From the line containing "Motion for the" to the last line of the listing below, repeat every line exactly, and output nothing else.
Data segment Start Marker
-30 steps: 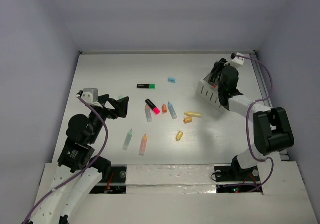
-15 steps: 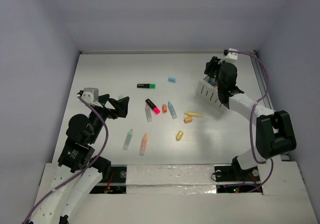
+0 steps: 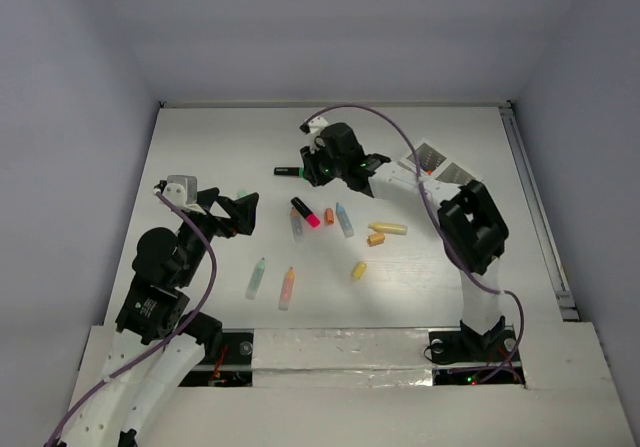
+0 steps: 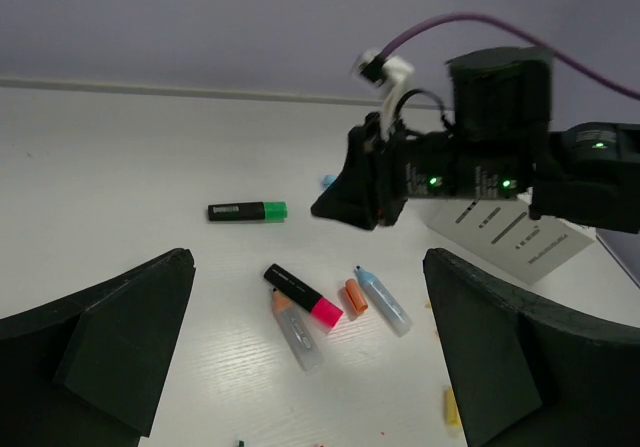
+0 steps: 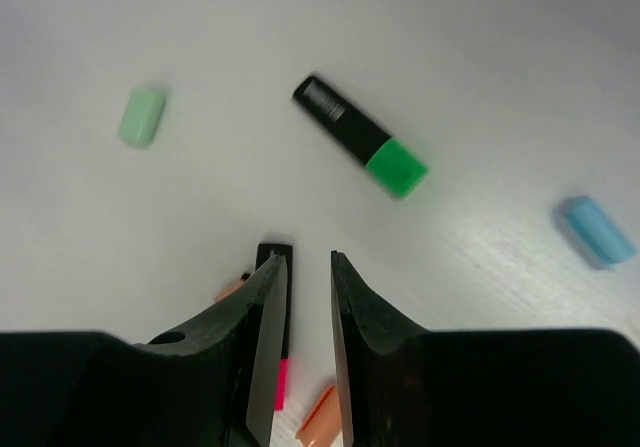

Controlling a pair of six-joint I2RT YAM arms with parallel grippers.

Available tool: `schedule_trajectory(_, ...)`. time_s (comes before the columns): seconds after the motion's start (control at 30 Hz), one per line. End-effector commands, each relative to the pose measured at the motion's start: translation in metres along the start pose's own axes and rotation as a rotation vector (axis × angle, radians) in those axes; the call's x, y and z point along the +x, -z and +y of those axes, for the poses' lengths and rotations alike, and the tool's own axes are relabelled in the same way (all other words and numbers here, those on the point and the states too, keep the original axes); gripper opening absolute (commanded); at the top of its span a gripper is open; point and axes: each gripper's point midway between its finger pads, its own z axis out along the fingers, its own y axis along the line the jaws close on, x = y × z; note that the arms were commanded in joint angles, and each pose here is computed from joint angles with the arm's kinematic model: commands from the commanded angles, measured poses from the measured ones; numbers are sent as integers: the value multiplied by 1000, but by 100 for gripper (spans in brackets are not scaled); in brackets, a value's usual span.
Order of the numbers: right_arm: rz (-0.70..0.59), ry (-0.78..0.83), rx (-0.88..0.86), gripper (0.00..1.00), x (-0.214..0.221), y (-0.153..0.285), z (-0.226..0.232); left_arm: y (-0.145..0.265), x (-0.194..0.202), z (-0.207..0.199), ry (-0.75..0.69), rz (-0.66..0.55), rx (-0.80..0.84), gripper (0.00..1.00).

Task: Sort the stationery into containers
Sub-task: Pick up the pen from the center of the board.

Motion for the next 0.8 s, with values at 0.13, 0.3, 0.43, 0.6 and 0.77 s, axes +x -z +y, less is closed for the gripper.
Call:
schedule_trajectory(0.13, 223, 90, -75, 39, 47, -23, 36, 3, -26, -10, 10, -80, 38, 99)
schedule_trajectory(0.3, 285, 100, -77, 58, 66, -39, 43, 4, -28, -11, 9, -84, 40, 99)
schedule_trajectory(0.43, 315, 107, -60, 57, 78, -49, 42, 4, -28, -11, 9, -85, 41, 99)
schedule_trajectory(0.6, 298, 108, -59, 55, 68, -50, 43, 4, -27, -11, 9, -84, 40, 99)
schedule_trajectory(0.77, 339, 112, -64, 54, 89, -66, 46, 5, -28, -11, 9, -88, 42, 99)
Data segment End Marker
> **Result for this exercise**:
Motion for the next 0.8 s, with values at 0.13, 0.3, 0.43, 0.6 and 0.77 s, axes +x -z +y, less is closed for the gripper.
Call:
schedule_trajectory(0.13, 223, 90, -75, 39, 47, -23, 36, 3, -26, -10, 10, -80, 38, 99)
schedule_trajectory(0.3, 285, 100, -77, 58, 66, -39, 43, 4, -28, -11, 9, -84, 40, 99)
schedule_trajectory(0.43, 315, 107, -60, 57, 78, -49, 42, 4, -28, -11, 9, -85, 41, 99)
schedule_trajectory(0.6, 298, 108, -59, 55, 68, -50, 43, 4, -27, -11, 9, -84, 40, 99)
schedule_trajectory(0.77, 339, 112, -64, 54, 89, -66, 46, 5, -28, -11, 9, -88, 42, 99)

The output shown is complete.